"Adira ao plano de saúde X e tenha 20 tratamentos gratuitos". "Desconto igual à idade". "Estamos a oferecer planos de saúde gratuitos durante um ano". "Desconto de 100% em cartão na sua consulta de avaliação".
A tendência de consolidação de grandes grupos económicos no mercado português, aliada à perda progressiva de poder de compra da população, abre uma excelente oportunidade de negócio: vender saúde ao quilo.
O que este nicho de negócio tem de tão entusiasmante é que o Estado patrocina. Formamos profissionais de saúde em demasia e pagamos-lhes pessimamente, além de abrirmos mais instituições de ensino privadas e retirarmos competências regulatórias às ordens profissionais.
A debandada dos profissionais de saúde para o sector privado consubstanciou um custo de oportunidade irrisório para estas grandes empresas "fabricarem" o seu produto: cuidados de saúde ao preço da batata. A inflação e a guerra trouxeram-nos um aumento assustador do preço dos combustíveis, dos bens alimentares, do custo de vida em geral. Contrariamente, este sector de actividade passa incólume a esta tendência... Ou melhor: os profissionais são cada vez mais mal pagos.
Quem argumenta a existência de um lobby para a não criação de faculdades privadas de saúde ficará chocado ao saber que existem médicos a pagar para trabalhar. Sim, caro leitor, porque quando lhe vendem um plano de saúde com oferta de tratamentos gratuitos, asseguro-lhe que o prestador receberá zero pelo seu trabalho.
Então se os actos médicos são gratuitos, como é que uma clínica sobrevive financeiramente? Eis o elefante na sala ignorado pelos reguladores.
O esquema de negócio por trás destas "ofertas" é a angariação de clientes que tenham outro tipo de necessidades médicas que cubram as despesas dos restantes actos médicos gratuitos.
Alternativamente, induzem os prestadores a facturar outro tipo de actos médicos que ocultem aqueles que são gratuitos. Em finanças, esta prática tem um nome: fraude fiscal. Em saúde, falamos de sobrefacturação e sobretratamento, ou seja, fazer mais às pessoas do que aquilo que elas realmente precisam.
Se já se tiver deparado com uma situação deste género, atente que não é contra o profissional de saúde que deve reclamar, mas sim com a empresa que lhe vendeu este "sonho". O leitor compreenderá que, se for dono de uma empresa, esperará que lhe paguem pelos serviços que prestar. Em saúde não é diferente. Ou espera ser tratado por um médico de excelência que lhe dará os melhores cuidados possíveis sem cobrar o valor do seu trabalho?
Os grandes grupos (hospitais privados e redes de clínicas) são o habitat natural destes negócios, porque conseguem implementar-se no mercado com um investimento em larga escala que permite minimizar estas perdas.
Isto é legal? Não devia ser, mas a ausência de regulação eficaz e o princípio da livre concorrência dão cobertura a esta prática. Os códigos deontológicos são claríssimos a este respeito, proibindo a prática generalizada de actos médicos gratuitos.
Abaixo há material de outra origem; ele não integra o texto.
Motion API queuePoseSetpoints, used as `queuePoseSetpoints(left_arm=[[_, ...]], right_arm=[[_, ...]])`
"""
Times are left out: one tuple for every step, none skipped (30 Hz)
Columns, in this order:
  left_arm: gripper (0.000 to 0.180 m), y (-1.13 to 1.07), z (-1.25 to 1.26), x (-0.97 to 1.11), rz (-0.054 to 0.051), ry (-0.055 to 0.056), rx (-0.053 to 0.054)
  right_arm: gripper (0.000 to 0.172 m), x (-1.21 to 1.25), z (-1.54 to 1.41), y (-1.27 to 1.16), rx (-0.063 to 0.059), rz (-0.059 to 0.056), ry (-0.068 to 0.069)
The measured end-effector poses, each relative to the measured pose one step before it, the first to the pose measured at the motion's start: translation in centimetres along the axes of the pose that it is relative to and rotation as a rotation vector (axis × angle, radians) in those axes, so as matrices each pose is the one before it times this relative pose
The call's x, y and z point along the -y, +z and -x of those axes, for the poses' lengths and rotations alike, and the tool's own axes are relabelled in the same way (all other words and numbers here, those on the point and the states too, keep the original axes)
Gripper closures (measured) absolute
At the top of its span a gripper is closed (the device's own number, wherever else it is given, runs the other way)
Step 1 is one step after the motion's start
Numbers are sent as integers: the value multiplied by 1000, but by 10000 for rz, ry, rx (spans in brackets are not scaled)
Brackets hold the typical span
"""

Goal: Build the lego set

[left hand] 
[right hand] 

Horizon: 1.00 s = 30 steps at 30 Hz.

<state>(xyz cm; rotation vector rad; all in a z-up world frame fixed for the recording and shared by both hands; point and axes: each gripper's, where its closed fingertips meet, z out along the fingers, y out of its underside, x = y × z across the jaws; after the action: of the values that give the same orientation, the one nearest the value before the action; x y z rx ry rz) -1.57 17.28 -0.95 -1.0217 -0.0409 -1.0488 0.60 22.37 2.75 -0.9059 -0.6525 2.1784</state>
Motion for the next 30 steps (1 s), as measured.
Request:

A Entidade Reguladora da Saúde (ERS) também, conforme pode ser lido no art.º 7.º do DL 238/2015, que proíbe a prática de publicidades em saúde que "descrevam o acto ou serviço como 'grátis', 'gratuito', 'sem encargos', ou 'com desconto' ou 'promoção', se o utente tiver de pagar mais do que o custo inevitável de responder à prática de publicidade em saúde".
A Inspecção-Geral de Actividades em Saúde (IGAS) tem uma postura silenciosa quanto a este tema, assim como a Autoridade de Supervisão de Seguros (ASF). Então, de que servem os reguladores quando, no que realmente importa, nada regulam? De que servem os milhares de euros em taxas cobradas anualmente às clínicas e consultórios médicos?
Quando ouvir falar em pandemia, quero que recorde isto: há uma pandemia mortífera e silenciosa que todos os dias comete atentados contra a saúde pública — a saúde vendida ao quilo. Consulte o Portal da Queixa, assista às várias reportagens feitas sobre fraudes na saúde. Há vítimas reais deste modus operandi — pessoas com nomes e caras, tão reais como eu e o leitor, que vivem autênticos dramas.
Por isso, quando for ao seu hipermercado de eleição, ou quando assistir ao seu programa da tarde preferido, ou quando lhe telefonarem a dar conhecimento destas ofertas, lembre-se do que acabou de ler. Como diz o povo, "o barato sai caro" e "não há almoços grátis".